THE INPUT
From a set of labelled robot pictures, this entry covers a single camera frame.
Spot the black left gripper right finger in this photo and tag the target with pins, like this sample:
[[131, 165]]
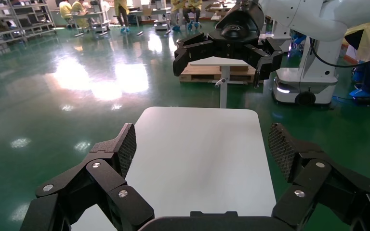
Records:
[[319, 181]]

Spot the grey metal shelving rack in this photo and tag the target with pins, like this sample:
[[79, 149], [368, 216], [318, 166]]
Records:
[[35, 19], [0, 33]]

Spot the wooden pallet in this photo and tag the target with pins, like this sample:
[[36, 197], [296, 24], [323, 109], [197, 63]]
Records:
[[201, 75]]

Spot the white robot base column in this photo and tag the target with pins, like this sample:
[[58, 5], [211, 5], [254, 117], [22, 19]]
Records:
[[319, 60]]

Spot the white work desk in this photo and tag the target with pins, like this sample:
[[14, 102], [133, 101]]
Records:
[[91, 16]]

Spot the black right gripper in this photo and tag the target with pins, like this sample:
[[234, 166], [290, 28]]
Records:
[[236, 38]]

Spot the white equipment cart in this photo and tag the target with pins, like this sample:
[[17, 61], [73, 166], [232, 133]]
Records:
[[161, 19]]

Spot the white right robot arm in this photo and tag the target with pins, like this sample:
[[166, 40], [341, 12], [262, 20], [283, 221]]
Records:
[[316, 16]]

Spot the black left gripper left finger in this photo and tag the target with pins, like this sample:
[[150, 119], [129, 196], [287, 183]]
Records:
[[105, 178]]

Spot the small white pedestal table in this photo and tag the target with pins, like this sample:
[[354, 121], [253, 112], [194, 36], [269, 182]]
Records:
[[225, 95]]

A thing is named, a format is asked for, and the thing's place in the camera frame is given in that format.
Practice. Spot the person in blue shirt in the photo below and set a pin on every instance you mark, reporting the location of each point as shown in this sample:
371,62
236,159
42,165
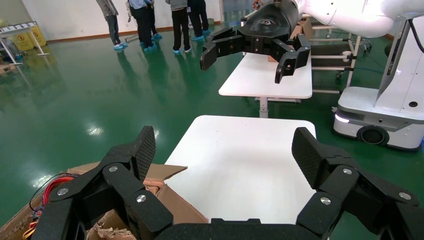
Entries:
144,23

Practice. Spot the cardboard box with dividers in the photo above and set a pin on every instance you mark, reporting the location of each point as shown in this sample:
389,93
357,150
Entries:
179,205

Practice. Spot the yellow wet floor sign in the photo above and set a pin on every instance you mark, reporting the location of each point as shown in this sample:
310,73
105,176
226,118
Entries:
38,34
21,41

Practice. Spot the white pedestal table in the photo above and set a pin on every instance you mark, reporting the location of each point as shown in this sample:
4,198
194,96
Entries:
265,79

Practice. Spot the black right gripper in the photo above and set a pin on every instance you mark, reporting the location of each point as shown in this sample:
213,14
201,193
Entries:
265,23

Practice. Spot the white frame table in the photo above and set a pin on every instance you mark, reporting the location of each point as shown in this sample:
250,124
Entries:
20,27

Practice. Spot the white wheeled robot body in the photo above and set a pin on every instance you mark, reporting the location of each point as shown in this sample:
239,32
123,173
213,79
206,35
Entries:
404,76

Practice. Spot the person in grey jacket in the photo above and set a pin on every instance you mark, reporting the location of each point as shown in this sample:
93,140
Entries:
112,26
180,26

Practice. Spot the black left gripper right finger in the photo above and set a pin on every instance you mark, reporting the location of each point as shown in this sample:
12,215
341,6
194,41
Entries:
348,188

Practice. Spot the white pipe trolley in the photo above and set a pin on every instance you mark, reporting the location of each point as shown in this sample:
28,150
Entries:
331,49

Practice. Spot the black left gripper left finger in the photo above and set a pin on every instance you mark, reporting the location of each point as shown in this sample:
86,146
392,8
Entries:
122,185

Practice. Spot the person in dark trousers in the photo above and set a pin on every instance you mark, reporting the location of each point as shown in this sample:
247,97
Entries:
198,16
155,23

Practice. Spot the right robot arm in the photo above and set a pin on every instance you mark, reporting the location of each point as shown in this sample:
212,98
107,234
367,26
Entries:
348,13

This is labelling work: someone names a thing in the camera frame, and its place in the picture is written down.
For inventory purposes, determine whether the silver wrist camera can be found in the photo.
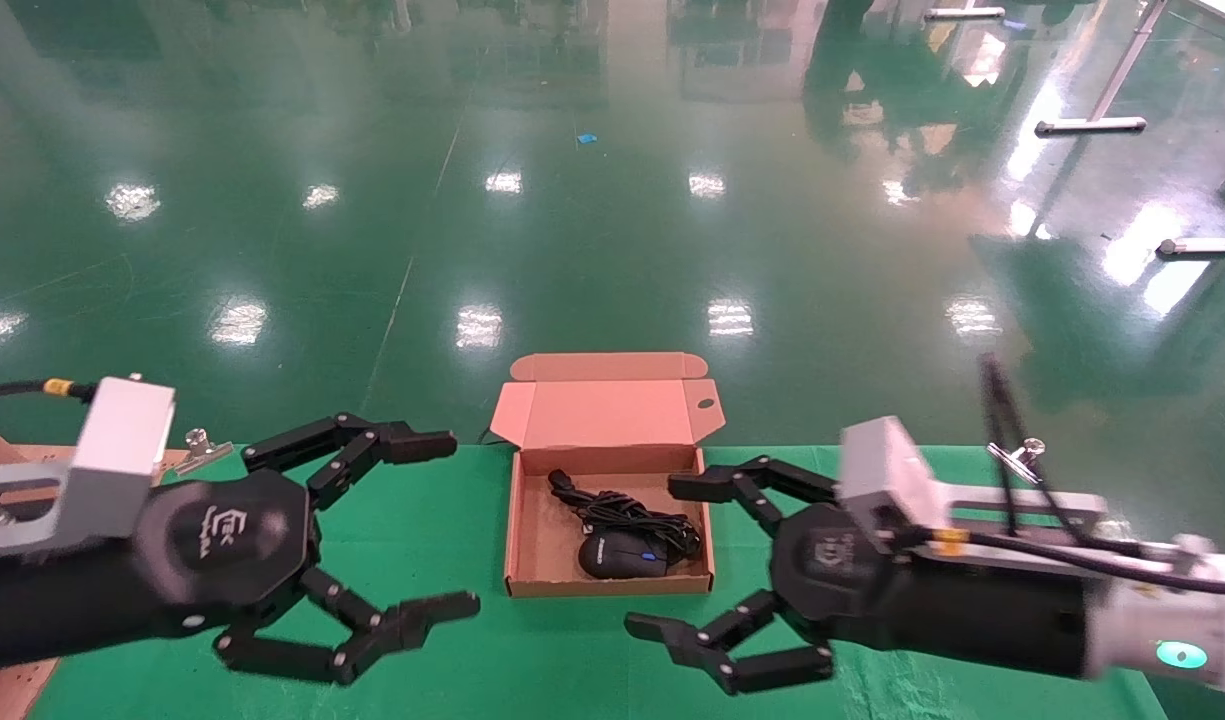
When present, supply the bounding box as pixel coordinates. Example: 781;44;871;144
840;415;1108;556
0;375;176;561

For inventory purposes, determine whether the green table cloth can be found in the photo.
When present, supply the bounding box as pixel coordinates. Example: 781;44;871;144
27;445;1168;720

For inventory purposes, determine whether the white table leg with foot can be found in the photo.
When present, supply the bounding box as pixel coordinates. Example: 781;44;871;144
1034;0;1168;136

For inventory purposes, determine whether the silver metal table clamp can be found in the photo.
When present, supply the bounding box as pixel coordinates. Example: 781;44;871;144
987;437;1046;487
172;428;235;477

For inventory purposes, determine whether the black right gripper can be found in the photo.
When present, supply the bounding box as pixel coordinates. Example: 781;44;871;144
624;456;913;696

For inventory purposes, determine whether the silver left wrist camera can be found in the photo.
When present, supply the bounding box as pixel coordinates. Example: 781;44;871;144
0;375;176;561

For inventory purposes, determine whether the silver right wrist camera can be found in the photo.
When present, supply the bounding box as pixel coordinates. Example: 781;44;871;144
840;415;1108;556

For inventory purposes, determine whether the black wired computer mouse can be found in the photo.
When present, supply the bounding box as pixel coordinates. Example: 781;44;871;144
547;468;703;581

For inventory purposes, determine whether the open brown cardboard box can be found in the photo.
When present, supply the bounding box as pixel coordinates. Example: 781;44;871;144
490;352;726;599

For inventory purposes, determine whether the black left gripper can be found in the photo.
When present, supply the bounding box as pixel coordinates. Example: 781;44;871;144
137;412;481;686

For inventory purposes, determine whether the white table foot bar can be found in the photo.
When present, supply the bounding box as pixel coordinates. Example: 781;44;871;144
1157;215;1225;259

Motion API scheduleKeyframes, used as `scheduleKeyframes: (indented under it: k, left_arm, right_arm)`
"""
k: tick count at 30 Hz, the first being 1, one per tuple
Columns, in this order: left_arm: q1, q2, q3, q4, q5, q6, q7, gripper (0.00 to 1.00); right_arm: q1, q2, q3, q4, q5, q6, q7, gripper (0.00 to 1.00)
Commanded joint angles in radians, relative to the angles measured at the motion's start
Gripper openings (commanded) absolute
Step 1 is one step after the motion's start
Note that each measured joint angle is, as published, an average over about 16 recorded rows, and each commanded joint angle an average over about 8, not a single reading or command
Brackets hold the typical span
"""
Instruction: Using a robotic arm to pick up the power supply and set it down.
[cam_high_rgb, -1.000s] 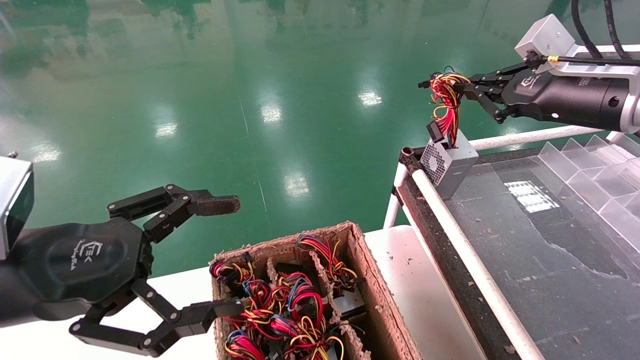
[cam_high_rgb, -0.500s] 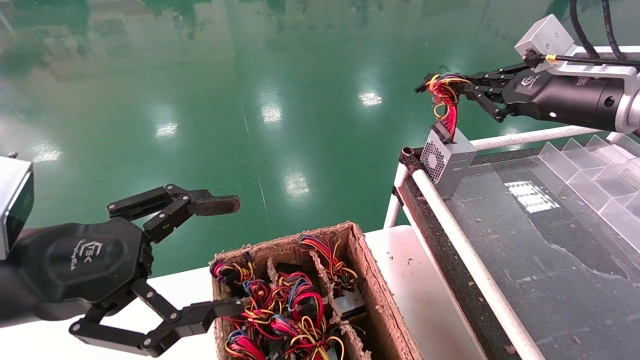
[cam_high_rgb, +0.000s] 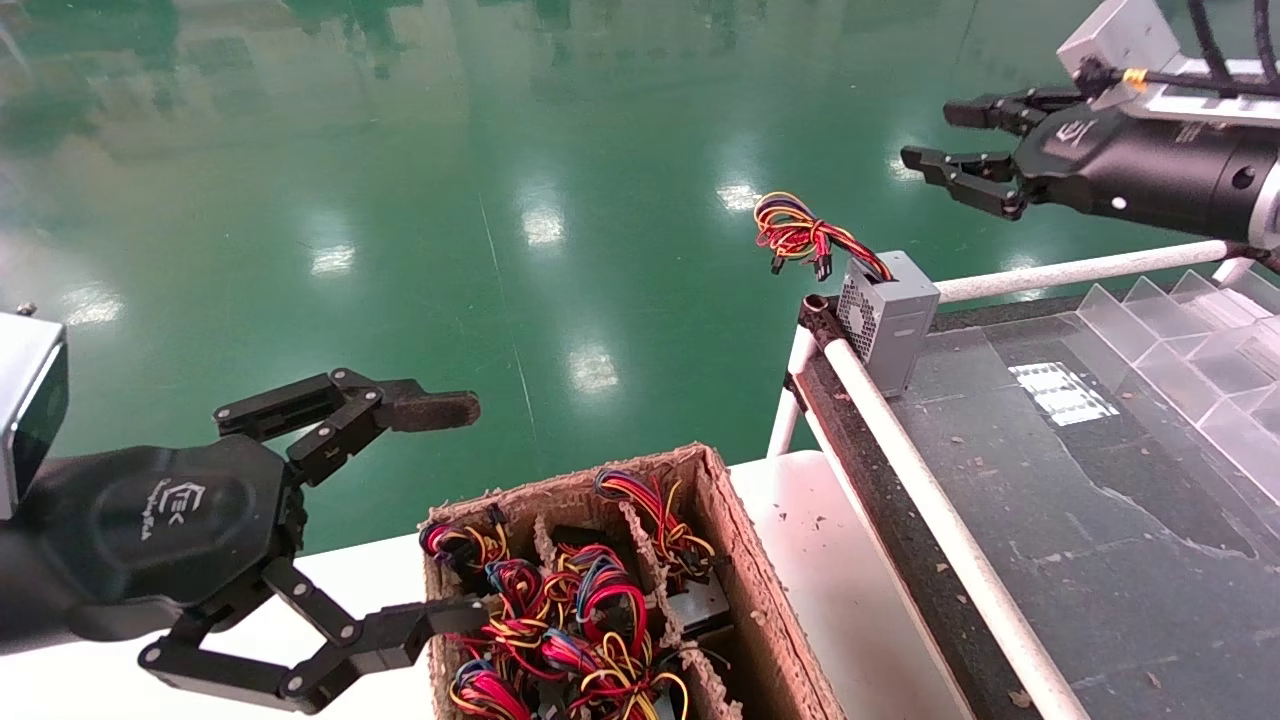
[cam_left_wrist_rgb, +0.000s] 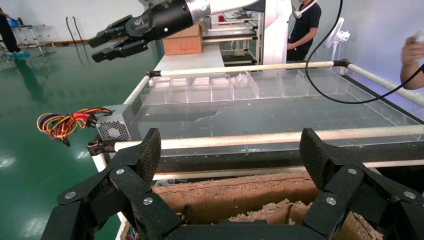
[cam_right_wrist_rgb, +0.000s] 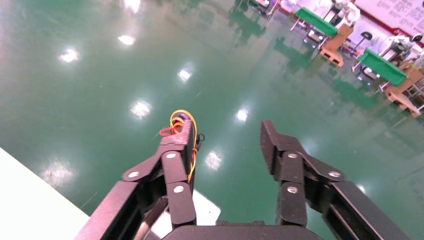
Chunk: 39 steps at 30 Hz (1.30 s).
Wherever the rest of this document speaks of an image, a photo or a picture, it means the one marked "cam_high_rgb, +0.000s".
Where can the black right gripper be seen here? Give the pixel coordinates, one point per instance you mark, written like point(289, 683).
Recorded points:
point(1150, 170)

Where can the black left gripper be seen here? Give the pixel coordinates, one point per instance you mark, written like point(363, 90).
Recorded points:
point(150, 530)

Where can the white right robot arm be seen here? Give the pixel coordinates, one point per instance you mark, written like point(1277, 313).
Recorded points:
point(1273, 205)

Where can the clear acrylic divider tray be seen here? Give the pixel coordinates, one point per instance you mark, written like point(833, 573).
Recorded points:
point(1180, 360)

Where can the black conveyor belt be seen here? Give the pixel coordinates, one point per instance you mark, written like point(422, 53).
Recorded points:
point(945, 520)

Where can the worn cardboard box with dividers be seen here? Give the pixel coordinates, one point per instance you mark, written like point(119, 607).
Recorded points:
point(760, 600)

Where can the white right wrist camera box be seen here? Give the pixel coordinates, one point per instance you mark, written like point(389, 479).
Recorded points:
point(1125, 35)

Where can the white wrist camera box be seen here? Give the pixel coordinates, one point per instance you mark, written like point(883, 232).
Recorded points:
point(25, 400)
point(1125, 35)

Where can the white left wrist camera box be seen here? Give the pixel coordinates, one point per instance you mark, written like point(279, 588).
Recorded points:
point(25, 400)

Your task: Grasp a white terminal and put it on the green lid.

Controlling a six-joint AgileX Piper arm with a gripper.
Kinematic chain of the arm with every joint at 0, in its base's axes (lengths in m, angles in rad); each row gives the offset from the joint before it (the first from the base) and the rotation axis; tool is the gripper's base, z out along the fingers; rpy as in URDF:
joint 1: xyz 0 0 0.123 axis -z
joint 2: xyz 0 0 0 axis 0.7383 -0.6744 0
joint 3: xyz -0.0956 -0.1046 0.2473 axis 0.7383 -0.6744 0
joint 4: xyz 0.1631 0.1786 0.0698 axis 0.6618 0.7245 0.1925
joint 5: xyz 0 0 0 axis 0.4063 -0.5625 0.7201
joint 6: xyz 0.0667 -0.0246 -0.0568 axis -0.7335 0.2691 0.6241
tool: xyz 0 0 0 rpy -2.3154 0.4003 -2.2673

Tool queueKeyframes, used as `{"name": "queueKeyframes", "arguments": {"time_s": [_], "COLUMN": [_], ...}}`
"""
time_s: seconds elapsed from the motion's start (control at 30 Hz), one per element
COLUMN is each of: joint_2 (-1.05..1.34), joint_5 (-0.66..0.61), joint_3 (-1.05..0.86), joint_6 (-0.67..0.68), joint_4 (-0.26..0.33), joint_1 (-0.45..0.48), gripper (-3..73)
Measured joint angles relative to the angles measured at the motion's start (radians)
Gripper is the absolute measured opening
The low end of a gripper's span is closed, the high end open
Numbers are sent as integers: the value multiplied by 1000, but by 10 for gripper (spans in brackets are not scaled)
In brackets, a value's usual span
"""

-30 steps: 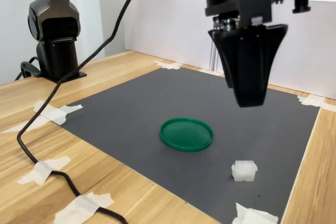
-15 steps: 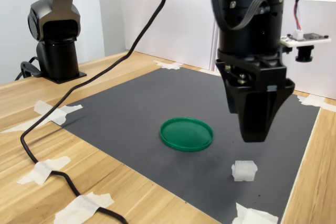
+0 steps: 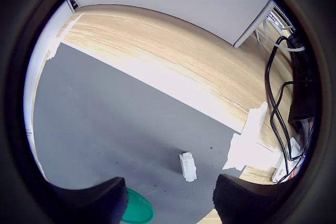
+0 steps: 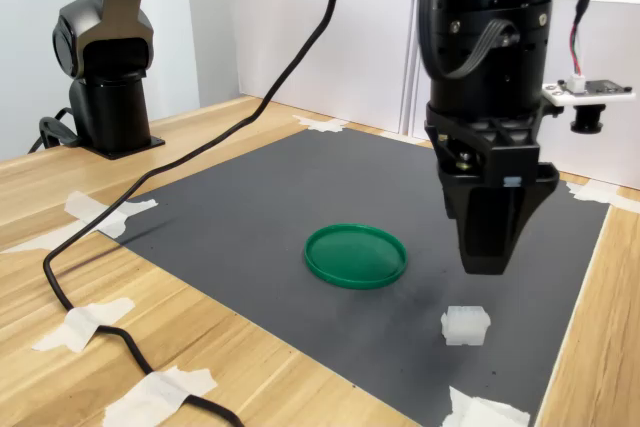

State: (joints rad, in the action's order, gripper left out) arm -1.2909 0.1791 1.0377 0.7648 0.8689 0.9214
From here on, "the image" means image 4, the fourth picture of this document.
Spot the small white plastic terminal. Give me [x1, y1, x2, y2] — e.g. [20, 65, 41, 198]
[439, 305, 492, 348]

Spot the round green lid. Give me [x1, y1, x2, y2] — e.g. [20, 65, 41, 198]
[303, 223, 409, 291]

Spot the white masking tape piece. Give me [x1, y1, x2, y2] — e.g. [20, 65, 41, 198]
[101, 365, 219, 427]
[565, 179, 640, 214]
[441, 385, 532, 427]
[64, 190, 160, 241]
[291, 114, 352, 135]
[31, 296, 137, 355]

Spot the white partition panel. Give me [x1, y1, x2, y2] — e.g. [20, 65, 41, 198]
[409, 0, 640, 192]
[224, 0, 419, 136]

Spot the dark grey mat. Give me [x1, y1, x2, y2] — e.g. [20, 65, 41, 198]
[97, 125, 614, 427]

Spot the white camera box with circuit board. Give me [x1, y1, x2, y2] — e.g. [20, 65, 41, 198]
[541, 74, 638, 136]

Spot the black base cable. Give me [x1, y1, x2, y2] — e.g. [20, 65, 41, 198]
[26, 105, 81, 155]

WORK ITEM
Go through the data above and copy each line in which "that" appears.

EXERCISE ANSWER
A thing is named, a format is asked for, and the thing's place in the camera frame is given in that format.
Note that each measured joint angle is, as published, an average over about 16 recorded rows, and each commanded joint angle an average over about 8, not a single reading or command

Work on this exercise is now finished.